**Records from a data collection:**
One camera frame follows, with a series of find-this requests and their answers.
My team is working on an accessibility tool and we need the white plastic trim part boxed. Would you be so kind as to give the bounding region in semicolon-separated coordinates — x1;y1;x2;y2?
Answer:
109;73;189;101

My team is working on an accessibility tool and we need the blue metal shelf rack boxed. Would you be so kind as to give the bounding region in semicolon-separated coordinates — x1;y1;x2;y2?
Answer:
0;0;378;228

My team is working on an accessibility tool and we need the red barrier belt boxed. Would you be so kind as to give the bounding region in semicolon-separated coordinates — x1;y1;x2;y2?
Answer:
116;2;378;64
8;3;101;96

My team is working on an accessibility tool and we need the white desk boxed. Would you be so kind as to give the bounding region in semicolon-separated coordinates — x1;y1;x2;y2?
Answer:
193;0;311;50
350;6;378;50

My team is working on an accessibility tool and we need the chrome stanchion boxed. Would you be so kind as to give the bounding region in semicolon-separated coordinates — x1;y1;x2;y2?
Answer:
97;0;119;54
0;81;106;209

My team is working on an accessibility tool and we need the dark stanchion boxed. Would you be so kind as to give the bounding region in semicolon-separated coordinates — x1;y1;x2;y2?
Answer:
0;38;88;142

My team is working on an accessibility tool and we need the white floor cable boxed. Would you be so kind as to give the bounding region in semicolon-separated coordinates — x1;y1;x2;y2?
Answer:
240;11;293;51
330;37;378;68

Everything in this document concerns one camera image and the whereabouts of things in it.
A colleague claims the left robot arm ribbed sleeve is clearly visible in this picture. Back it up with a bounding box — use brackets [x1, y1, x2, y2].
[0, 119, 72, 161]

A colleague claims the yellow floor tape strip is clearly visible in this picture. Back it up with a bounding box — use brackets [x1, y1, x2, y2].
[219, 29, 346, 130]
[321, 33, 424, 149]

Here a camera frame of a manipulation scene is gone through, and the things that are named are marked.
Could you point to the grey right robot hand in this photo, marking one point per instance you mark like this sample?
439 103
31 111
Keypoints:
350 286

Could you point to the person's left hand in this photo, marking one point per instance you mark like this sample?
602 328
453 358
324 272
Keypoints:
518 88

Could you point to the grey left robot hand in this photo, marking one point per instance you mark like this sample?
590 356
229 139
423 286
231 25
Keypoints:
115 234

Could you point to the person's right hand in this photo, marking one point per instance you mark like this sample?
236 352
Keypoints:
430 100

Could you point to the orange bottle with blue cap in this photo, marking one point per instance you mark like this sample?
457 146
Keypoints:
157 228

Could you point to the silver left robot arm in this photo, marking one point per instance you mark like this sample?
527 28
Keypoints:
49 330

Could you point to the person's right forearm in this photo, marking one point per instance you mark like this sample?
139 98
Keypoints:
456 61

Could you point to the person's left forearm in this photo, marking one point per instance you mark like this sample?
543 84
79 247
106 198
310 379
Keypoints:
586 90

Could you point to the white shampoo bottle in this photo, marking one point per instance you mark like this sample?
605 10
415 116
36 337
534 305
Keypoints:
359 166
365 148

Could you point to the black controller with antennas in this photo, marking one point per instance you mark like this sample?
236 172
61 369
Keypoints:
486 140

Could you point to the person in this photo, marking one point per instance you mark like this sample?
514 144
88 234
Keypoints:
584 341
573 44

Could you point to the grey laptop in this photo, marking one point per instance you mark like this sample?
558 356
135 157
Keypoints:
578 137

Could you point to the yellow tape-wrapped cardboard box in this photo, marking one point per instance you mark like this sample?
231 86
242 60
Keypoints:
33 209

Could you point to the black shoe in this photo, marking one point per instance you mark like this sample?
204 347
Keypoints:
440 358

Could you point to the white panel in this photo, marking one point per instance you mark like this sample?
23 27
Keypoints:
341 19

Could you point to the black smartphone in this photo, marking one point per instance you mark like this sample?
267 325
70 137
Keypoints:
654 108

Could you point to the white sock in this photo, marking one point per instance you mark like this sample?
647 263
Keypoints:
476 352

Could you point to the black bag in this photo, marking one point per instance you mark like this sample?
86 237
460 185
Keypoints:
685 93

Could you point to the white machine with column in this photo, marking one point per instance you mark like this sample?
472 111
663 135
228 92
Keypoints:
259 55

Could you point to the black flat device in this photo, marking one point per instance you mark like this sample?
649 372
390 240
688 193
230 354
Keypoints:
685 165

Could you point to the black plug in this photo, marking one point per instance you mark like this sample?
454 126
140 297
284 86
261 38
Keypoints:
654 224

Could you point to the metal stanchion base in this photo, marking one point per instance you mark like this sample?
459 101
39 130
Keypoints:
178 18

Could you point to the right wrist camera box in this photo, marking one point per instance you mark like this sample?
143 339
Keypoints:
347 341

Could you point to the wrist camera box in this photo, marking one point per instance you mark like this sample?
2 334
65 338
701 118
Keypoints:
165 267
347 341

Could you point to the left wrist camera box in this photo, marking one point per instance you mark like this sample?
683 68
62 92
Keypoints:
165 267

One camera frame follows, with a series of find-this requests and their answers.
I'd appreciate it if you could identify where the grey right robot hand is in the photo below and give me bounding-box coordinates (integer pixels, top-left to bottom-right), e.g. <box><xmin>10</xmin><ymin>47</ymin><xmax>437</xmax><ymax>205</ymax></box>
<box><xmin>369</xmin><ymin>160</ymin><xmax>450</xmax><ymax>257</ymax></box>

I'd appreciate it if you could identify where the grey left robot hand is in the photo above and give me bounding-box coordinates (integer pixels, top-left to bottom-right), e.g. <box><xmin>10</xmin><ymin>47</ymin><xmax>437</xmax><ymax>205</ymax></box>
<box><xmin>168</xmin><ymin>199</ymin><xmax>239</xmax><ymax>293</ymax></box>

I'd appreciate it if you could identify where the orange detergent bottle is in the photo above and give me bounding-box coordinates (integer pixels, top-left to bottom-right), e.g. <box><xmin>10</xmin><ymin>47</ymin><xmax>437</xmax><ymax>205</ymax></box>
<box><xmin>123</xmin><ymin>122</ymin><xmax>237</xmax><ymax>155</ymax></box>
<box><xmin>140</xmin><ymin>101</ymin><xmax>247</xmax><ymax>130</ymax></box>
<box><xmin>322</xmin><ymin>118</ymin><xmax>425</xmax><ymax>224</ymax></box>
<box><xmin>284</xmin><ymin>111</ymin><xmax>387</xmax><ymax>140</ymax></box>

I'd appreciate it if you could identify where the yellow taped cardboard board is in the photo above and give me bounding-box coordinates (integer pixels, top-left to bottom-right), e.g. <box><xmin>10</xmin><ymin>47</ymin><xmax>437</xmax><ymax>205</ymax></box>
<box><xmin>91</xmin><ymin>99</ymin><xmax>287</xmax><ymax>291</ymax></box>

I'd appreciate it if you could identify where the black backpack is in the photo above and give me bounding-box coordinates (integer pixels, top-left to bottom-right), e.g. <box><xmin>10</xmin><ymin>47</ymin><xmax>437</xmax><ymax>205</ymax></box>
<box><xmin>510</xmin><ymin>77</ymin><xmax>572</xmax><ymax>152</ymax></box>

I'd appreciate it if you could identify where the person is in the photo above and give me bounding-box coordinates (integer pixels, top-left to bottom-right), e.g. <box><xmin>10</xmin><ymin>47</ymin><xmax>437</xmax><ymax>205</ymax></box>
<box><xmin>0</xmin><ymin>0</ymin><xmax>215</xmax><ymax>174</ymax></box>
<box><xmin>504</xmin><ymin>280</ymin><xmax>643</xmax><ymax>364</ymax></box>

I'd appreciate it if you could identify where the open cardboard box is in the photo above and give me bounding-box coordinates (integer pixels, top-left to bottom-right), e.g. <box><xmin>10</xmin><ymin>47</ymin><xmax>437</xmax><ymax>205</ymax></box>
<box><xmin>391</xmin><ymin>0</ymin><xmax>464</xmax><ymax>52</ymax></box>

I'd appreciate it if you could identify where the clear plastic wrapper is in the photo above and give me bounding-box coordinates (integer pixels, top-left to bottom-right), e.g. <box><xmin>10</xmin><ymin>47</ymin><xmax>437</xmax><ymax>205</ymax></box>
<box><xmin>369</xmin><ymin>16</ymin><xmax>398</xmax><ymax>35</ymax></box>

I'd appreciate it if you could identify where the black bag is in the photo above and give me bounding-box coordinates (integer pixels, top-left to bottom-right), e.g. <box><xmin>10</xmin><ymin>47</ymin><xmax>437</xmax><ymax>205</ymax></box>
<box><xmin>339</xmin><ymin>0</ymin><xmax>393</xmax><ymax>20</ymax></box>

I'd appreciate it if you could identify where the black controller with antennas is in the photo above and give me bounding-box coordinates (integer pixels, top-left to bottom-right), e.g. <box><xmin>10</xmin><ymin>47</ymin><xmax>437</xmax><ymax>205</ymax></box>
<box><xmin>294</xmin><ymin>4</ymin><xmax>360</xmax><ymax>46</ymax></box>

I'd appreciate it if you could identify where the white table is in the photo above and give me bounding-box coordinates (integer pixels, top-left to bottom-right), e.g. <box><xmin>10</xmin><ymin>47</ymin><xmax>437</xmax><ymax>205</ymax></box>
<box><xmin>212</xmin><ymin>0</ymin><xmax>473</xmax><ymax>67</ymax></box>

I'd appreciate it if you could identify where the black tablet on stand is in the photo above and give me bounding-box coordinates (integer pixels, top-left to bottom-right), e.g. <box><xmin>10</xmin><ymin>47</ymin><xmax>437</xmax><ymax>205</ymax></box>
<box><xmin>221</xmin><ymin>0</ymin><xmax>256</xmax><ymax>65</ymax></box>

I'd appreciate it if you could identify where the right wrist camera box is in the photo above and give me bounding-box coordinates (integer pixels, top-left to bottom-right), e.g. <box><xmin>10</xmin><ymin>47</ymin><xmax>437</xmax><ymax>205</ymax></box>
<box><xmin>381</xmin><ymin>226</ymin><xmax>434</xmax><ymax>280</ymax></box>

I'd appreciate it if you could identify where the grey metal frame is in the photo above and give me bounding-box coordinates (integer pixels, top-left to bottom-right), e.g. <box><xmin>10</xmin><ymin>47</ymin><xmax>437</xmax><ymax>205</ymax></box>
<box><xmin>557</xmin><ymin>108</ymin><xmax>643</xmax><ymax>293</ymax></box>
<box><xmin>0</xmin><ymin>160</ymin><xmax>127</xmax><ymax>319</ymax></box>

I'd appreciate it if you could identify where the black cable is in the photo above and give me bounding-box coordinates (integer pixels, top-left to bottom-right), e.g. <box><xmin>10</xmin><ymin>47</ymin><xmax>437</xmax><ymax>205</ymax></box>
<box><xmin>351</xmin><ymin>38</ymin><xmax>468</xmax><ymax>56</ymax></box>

**WHAT YOU SHOULD DO:** Restate, word for word and with nothing added, the lines from the beginning of the records above through the line that contains "the white desk".

**TASK ANSWER:**
One camera frame follows, with a series of find-this requests and their answers.
My team is working on an accessibility tool and we need the white plastic trim part boxed. Would you be so kind as to give the bounding region in semicolon-separated coordinates — x1;y1;x2;y2?
Answer:
109;73;189;101

My team is working on an accessibility tool and we need the blue metal shelf rack boxed. Would you be so kind as to give the bounding region in semicolon-separated coordinates — x1;y1;x2;y2?
Answer:
0;0;378;228

My team is working on an accessibility tool and we need the red barrier belt boxed. Would you be so kind as to give the bounding region in semicolon-separated coordinates — x1;y1;x2;y2?
Answer:
116;2;378;64
8;3;101;96

My team is working on an accessibility tool and we need the white desk boxed. Would you be so kind as to give the bounding region in semicolon-separated coordinates — x1;y1;x2;y2?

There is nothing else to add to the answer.